Abstract

The contribution of Bruce Campbell to medieval economic and social history, honoured in this volume, has been second to none. In his own words, Campbell’s research career has been built around doing the same thing again and again, only on a bigger and bigger scale with each iteration. To a great extent this is true: he has exemplified the modelling and interpretation of crop yields, demographic information and other economic data for many years, beginning with the study of just a few manors, before expanding his horizons to encompass England as a whole in the landmark books English Seigniorial Agriculture 1250–1450 (2000) and England on the Eve of the Black Death: An Atlas of Lay Lordship, Land, and Wealth, 1300–49 (2006) (the latter with Ken Bartley) and the wonderful web-based databank and modelling tool Three Centuries of English Crop Yields (www.cropyields.co.uk). It is in the field of late medieval English economic and social history that he has been most influential to date, a fact reflected in this excellent volume of essays which, together and separately, advance many of the themes that Campbell himself has often pioneered.
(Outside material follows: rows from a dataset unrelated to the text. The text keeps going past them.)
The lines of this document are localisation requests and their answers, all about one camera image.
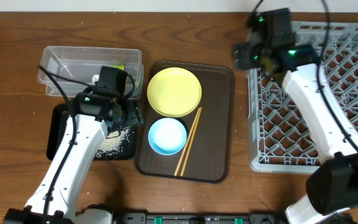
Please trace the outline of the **rice grains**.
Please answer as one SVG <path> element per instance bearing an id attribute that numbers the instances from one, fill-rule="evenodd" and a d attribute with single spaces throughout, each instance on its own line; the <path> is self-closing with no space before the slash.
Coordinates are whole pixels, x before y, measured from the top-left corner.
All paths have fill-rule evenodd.
<path id="1" fill-rule="evenodd" d="M 119 156 L 123 156 L 131 143 L 130 138 L 133 133 L 133 130 L 125 129 L 121 132 L 115 131 L 108 134 L 100 148 L 96 151 L 94 159 L 118 159 Z"/>

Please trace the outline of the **white tissue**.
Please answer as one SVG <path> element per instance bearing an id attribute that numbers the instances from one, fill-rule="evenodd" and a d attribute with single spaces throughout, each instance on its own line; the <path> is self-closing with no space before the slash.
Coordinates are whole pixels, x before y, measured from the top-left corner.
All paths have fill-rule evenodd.
<path id="1" fill-rule="evenodd" d="M 99 75 L 93 75 L 92 77 L 92 83 L 95 85 L 99 80 Z"/>

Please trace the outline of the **green orange snack wrapper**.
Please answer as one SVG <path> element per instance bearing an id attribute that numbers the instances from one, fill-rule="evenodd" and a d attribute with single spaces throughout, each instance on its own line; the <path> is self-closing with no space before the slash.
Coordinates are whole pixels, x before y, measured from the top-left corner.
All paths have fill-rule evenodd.
<path id="1" fill-rule="evenodd" d="M 124 70 L 124 65 L 110 65 L 110 67 L 118 68 L 120 70 Z"/>

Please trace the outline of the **light blue bowl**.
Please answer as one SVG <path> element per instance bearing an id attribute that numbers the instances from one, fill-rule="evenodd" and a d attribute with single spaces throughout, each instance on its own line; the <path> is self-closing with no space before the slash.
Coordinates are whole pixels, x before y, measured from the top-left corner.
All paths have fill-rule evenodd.
<path id="1" fill-rule="evenodd" d="M 162 118 L 154 122 L 147 135 L 150 147 L 158 154 L 171 156 L 183 149 L 187 131 L 179 120 Z"/>

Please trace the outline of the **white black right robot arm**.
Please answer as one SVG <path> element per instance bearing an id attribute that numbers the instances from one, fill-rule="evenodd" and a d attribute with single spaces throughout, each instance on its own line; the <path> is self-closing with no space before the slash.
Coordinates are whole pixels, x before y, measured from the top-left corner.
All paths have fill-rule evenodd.
<path id="1" fill-rule="evenodd" d="M 318 150 L 320 167 L 306 181 L 306 195 L 285 209 L 287 223 L 321 223 L 358 207 L 358 132 L 339 106 L 321 59 L 295 35 L 272 45 L 258 32 L 234 45 L 234 66 L 268 72 L 296 104 Z"/>

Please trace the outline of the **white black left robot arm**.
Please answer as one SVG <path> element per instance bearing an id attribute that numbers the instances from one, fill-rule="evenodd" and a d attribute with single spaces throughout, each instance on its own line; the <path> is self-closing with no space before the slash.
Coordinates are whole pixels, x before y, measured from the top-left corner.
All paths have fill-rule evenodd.
<path id="1" fill-rule="evenodd" d="M 113 223 L 99 205 L 77 212 L 80 192 L 98 149 L 111 132 L 143 123 L 135 100 L 81 92 L 73 99 L 60 145 L 37 190 L 4 223 Z"/>

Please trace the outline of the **grey dishwasher rack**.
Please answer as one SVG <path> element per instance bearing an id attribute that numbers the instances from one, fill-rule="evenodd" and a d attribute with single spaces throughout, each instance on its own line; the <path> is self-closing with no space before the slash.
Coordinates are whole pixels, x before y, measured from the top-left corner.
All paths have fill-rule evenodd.
<path id="1" fill-rule="evenodd" d="M 358 132 L 358 24 L 331 24 L 323 61 L 329 85 Z M 318 151 L 294 102 L 257 70 L 249 71 L 247 79 L 251 169 L 313 173 L 319 167 Z"/>

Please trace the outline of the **black rectangular tray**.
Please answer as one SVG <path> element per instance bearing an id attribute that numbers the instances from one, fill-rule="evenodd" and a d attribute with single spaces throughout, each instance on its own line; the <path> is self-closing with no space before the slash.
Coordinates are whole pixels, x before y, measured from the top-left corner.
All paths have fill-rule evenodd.
<path id="1" fill-rule="evenodd" d="M 50 132 L 48 137 L 48 145 L 46 156 L 49 160 L 52 160 L 57 152 L 57 149 L 62 141 L 63 134 L 67 125 L 67 119 L 70 115 L 68 107 L 66 104 L 60 104 L 54 107 L 52 112 L 52 120 L 50 125 Z M 126 149 L 123 156 L 119 156 L 118 159 L 107 159 L 107 160 L 127 160 L 134 156 L 136 149 L 136 137 L 137 137 L 137 128 L 130 128 L 133 130 L 131 135 L 131 143 Z"/>

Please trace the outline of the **yellow round plate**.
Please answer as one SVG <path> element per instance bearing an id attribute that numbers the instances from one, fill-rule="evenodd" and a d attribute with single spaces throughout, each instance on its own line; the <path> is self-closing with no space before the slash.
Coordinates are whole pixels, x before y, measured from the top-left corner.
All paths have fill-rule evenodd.
<path id="1" fill-rule="evenodd" d="M 150 106 L 160 115 L 178 118 L 190 114 L 200 103 L 202 87 L 189 70 L 179 67 L 157 72 L 147 86 Z"/>

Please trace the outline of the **clear plastic bin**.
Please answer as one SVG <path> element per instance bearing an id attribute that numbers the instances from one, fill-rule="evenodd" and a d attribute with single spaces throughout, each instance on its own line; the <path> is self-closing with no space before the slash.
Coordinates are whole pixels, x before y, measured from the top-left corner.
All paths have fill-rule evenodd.
<path id="1" fill-rule="evenodd" d="M 120 65 L 132 75 L 137 91 L 143 86 L 142 52 L 138 49 L 49 46 L 44 49 L 40 65 L 59 76 L 56 81 L 66 94 L 82 91 L 84 83 L 92 85 L 103 66 Z"/>

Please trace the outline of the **wooden chopstick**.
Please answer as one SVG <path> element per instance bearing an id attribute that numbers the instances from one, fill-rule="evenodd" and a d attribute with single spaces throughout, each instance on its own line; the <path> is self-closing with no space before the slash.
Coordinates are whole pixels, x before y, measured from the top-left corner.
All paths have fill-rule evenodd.
<path id="1" fill-rule="evenodd" d="M 188 147 L 186 149 L 185 161 L 183 163 L 182 170 L 180 172 L 180 176 L 184 176 L 184 173 L 185 173 L 186 165 L 188 163 L 188 159 L 189 159 L 189 156 L 190 156 L 191 148 L 192 148 L 193 141 L 194 141 L 194 138 L 195 138 L 195 134 L 196 134 L 196 130 L 197 130 L 197 127 L 198 127 L 199 120 L 200 120 L 202 109 L 203 109 L 202 107 L 200 107 L 198 109 L 198 113 L 197 113 L 196 118 L 195 118 L 193 130 L 192 130 L 191 135 L 190 135 L 190 141 L 189 141 Z"/>
<path id="2" fill-rule="evenodd" d="M 190 141 L 190 135 L 191 135 L 191 132 L 192 132 L 192 130 L 193 130 L 194 122 L 195 122 L 195 119 L 194 119 L 194 121 L 193 121 L 193 124 L 191 125 L 190 132 L 189 132 L 189 134 L 187 135 L 186 142 L 185 142 L 185 146 L 184 146 L 184 148 L 183 148 L 183 150 L 182 150 L 182 153 L 181 153 L 181 156 L 180 156 L 180 158 L 179 158 L 177 167 L 176 167 L 175 172 L 174 172 L 174 176 L 180 176 L 180 172 L 181 172 L 181 170 L 182 170 L 182 166 L 183 166 L 183 163 L 184 163 L 184 161 L 185 161 L 186 149 L 187 149 L 188 143 L 189 143 L 189 141 Z"/>

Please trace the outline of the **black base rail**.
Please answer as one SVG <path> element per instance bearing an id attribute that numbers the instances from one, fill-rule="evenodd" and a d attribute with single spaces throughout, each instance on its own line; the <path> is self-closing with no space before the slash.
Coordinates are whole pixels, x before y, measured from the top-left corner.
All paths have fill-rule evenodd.
<path id="1" fill-rule="evenodd" d="M 146 210 L 114 211 L 104 205 L 87 208 L 102 209 L 112 213 L 112 223 L 118 224 L 279 224 L 287 223 L 283 215 L 274 213 L 149 213 Z"/>
But, over the past decade, Campbell has also been pushing the boundaries of his analyses ever outwards, in both chronological and geographical terms. Without his work on indicators of wealth, productivity, population and so on it would be hard to imagine the medieval period occupying the central place that it does in the 2015 book British Economic Growth, 1270–1870, co-authored by Campbell (rev. ante, cxxxi [2016], 969–70). And it is Campbell who is spearheading a global medieval economic history in which climate and disease play a major part, notably in the 2010 article ‘Nature as Historical Protagonist’ and the 2016 book The Great Transition: Climate, Disease and Society in the Thirteenth and Fourteenth Centuries. These two paths are less well-trodden but it seems probable that Campbell’s contributions will stimulate new work here, just as they have in the medieval English context.